A moment of silence is observed at the 11th hour of the 11th day of the 11th month because that is when the guns went silent for the armistice that ended World War I, one hundred years ago today.
This day is Remembrance Day, Armistice Day, Veterans Day. The silence should resound throughout the countries who observe it under those different names, as we recall the sacrifice of those who fought on our behalf.
How could we forget? Easily. We might neglect this history in our primary schools. We might create a university system dedicated to recasting those heroes who rose to meet challenges of personal and cultural annihilation as, at best, quaint throwbacks to an unenlightened age or, at worst, dupes of a “system of power, privilege, and oppression.”

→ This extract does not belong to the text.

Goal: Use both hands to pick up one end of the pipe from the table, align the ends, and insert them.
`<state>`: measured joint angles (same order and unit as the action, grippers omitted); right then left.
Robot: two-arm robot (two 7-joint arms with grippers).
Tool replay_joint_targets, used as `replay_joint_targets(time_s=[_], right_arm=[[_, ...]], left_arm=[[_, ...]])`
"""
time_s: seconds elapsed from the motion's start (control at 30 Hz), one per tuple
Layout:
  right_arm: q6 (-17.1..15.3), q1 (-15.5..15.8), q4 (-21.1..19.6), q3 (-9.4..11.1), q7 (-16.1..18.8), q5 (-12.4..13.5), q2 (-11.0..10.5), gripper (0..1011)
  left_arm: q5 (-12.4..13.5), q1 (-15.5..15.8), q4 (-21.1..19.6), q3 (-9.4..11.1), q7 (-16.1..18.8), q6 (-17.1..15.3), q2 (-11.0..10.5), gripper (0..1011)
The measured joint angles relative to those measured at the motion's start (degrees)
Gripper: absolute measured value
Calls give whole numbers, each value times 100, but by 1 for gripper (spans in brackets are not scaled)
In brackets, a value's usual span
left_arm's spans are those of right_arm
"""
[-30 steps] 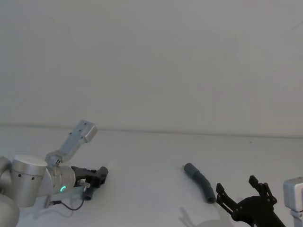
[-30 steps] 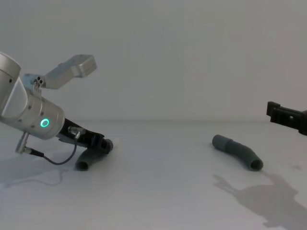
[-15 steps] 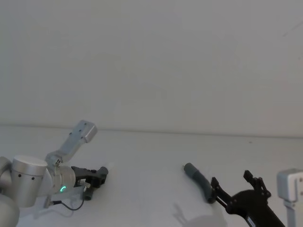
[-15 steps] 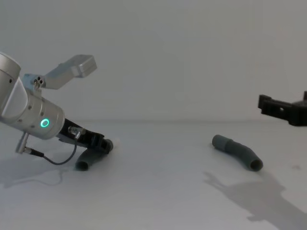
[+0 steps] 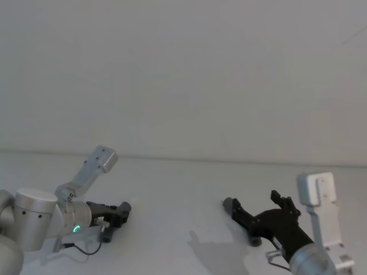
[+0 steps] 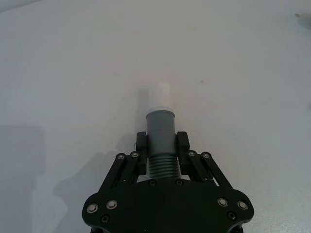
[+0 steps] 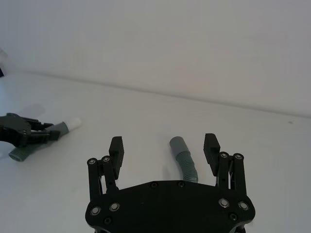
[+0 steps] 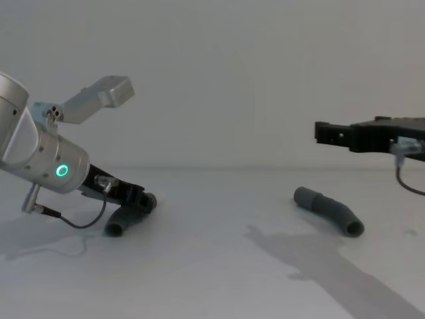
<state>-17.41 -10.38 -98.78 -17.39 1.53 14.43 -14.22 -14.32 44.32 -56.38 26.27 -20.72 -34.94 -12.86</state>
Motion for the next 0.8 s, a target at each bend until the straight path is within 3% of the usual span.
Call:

We might wear Che T-shirts, ignorant of the man’s evil. We might stage protests under flags displaying the Swastika, oblivious. We might call our neighbors Fascists if they utter an opinion with which we disagree, because we don’t really know what fascism is.

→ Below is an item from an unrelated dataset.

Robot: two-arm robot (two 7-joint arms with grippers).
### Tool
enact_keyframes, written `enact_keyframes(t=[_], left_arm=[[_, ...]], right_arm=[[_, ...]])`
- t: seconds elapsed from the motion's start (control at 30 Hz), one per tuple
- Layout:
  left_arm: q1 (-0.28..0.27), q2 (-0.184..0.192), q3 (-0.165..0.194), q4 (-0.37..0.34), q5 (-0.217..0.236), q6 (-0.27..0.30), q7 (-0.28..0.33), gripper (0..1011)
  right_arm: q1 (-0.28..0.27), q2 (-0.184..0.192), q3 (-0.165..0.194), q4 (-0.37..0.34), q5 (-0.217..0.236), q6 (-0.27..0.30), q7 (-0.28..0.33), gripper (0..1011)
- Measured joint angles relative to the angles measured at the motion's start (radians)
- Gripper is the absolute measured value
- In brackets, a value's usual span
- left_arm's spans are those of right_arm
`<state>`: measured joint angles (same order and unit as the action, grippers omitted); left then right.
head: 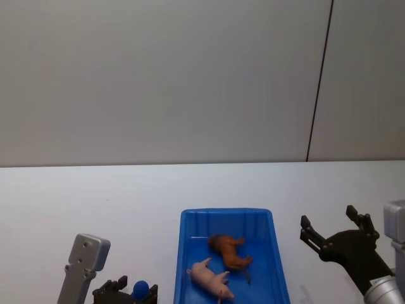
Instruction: Pick up the two dolls from the table and place them into the box.
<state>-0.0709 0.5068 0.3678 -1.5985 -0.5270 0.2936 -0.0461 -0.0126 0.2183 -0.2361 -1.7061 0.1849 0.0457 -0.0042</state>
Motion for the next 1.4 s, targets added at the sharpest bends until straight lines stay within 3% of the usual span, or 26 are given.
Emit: enact_keyframes(t=[0.1,0.5,1.1,1.4], left_arm=[[-0.002,-0.002,0.001,0.005,0.006,0.001,-0.01,659],[-0.006,-0.007,0.002,0.01,0.031,-0.013,-0.025,302],[-0.015,-0.006,-0.009,-0.043,0.076,-0.072,-0.04,203],[-0.037,-0.008,-0.017,-0.074,0.092,-0.103,-0.098,165]], right_arm=[[0.0,0.0,0.0,0.0,0.0,0.0,0.0,1001],[0.0,0.0,0.0,0.0,0.0,0.0,0.0,1001],[0.0,0.0,0.0,0.0,0.0,0.0,0.0,1001],[0.0,0.0,0.0,0.0,0.0,0.0,0.0,1001]])
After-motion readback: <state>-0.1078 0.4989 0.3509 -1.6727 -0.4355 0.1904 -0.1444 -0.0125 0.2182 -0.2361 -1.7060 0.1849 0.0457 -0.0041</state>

Instead, let us express our gratitude to those who defended us at Ypres, Belleau Wood, Dieppe, Iwo Jima, The Bulge, the Chosen Reservoir, Khe Sanh, and Fallujah. Let us display a humble respect for those who gave their lives on behalf of the ideal of individual freedom.
Without our continuing consciousness of their effort, those who have died and those who die tomorrow protecting our liberty, are literally dust. If we do not honor these heroes, we are likely to lose our way of life by the worst possible means – the habit of thinking things had to be the way they are and not some other way. We need to reflect on just how amazing it is that we’ve escaped Hobbes’ description of life as “solitary, poor, nasty, brutish, and short,” and how fragile the achievement is.
A moment of silence is a pittance to pay in gratitude to fallen warriors and to revive failing memories.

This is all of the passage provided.